Well, that's western medicine for you...instead of showing you the simple nutritional way to avoid/reverse decreased bone density, they just prescribe a pharmaceutical with known serious potential bone damaging side effects. (do some research on fosamax [brittle bones, etc].)


1. Did the doctors do any bloodwork? What is your Vitamin D3 level?

2. How long have you been on the alendronic acid? Before or only after the break?

3. If you have bone density issues, then it makes sense you're going to have pain/more pain/longer healing.

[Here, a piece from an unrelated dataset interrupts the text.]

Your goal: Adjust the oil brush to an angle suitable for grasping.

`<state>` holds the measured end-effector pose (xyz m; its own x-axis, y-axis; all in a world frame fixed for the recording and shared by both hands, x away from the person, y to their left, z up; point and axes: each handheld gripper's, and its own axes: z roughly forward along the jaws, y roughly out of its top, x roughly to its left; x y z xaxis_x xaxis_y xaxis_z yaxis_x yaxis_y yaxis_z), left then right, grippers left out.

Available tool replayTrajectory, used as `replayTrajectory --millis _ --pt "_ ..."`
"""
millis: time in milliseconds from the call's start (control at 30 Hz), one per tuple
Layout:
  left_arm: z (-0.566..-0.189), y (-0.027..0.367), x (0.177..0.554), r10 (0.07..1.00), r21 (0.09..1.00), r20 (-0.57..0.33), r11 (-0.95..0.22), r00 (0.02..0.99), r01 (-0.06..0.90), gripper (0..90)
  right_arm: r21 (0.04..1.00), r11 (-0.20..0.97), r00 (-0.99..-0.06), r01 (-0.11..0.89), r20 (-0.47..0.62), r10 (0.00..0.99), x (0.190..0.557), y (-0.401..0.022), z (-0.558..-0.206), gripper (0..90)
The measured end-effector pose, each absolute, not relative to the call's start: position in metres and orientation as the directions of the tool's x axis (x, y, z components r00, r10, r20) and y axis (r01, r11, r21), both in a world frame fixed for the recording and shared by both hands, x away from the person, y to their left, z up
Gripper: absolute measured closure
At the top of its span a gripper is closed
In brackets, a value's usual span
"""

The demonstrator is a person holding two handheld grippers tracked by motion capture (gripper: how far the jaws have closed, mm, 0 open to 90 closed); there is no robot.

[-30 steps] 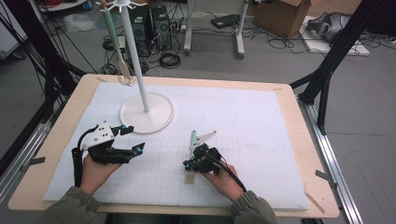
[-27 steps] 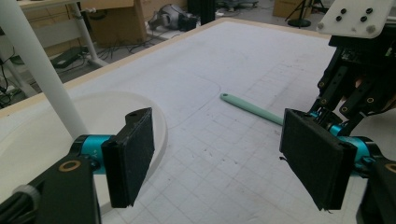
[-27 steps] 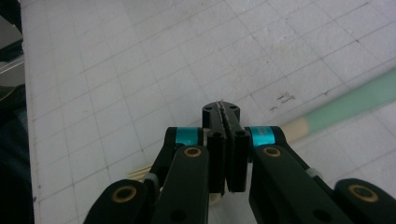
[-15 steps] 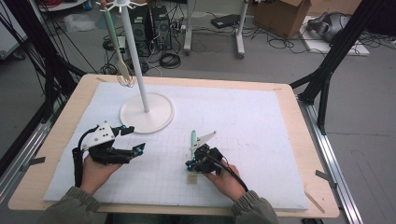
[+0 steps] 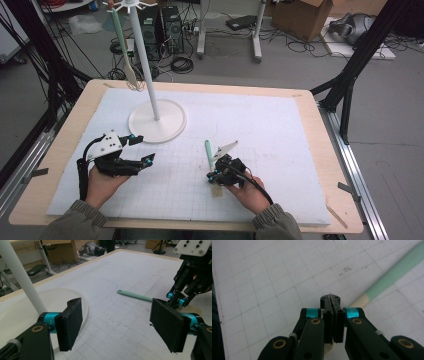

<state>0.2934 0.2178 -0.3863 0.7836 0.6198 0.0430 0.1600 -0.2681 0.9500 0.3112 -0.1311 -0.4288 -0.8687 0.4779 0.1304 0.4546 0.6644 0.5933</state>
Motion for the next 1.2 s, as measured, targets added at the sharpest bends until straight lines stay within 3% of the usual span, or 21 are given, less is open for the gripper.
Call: replayTrajectory --millis 400,800,1200 --pt "-0.386 0.217 0.294 0.619 0.950 0.043 -0.269 0.785 0.160 26.6 0.583 0.641 -0.838 0.500 0.137 0.529 0.312 -0.156 -0.424 89.6" --pt "-0.386 0.215 0.295 0.615 0.951 0.040 -0.265 0.787 0.159 26.6 0.562 0.672 -0.857 0.483 0.147 0.494 0.308 -0.139 -0.429 89.3" --pt "-0.386 0.215 0.295 0.614 0.950 0.041 -0.267 0.788 0.159 26.6 0.530 0.663 -0.815 0.529 0.101 0.571 0.306 -0.164 -0.425 89.4"
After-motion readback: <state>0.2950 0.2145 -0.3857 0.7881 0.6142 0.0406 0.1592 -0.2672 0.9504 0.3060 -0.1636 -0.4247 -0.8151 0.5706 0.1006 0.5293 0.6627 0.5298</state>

4. It took a fair amount of force to cause that break, which equals 'trauma'. So again, a bunch of pain is to be expected.

5. I'm really surprised they put you in a boot and not a cast. Granted you broke your fibula and not your tibia, so ok.

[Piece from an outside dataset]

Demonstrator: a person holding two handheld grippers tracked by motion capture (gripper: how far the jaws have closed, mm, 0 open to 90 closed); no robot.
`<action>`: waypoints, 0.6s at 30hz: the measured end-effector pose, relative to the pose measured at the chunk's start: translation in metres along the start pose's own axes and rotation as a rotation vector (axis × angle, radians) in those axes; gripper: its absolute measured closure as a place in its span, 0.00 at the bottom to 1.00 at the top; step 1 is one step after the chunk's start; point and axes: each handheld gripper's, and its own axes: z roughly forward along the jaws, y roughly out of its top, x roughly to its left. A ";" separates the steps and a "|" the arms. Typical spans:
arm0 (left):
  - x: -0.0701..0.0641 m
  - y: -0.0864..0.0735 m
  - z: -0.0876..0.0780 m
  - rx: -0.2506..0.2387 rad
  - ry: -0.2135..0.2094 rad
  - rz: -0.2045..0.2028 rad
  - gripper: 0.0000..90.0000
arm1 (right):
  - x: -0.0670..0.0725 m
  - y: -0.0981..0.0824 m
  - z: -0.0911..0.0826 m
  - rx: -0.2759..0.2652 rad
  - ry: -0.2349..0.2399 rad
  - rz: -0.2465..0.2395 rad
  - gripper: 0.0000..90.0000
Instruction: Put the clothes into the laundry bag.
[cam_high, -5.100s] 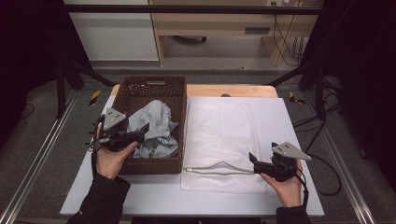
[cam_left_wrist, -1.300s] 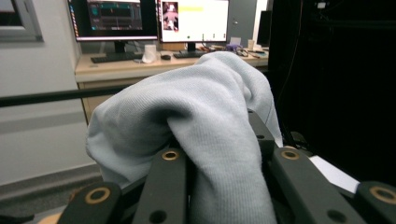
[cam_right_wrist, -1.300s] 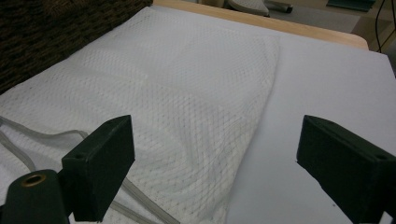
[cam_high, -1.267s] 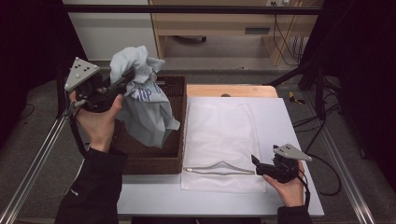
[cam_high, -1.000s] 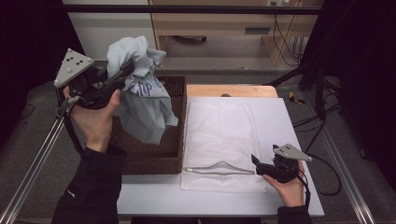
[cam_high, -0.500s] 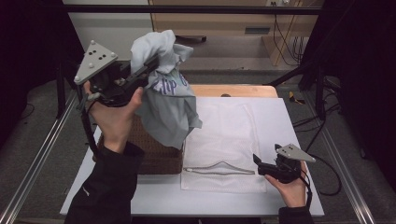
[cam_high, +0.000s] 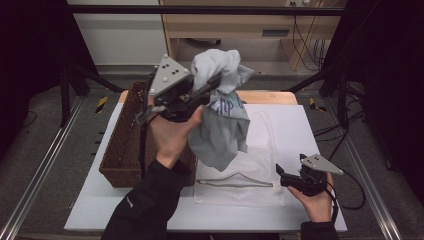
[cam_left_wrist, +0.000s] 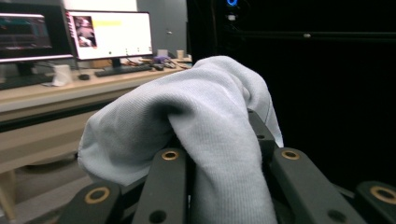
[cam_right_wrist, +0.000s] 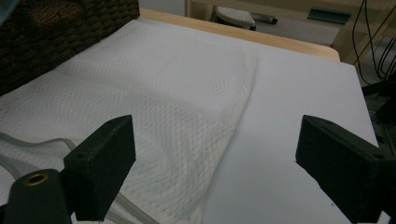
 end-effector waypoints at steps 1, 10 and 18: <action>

I would get a 5 gallon bucket (or equivalent) and frozen water bottles (arctic cold water) and do 10-15 second ice dips (as covering as high up the leg as possible. DO as many dips as you can (it may take a couple days, or you may notice immediate results) that can/should/will reduce pain levels. (THat's PRESUMING that it's safe to take the boot off and move around a litttle [non-weight bearing]).
------------------------------------------------


I've been on Alendronic acid for several years as an antidote to the potential damage the oral prednisolone I take can cause I have yearly bone density checks and the last one was fine.
My blood results were also good and I also supplement my diet with calcium rich foods.

I actually stopped wearing the boot at 6 weeks and it's now 9 weeks post fracture and I've been wearing normal shoes and trainers and fully weight bearing.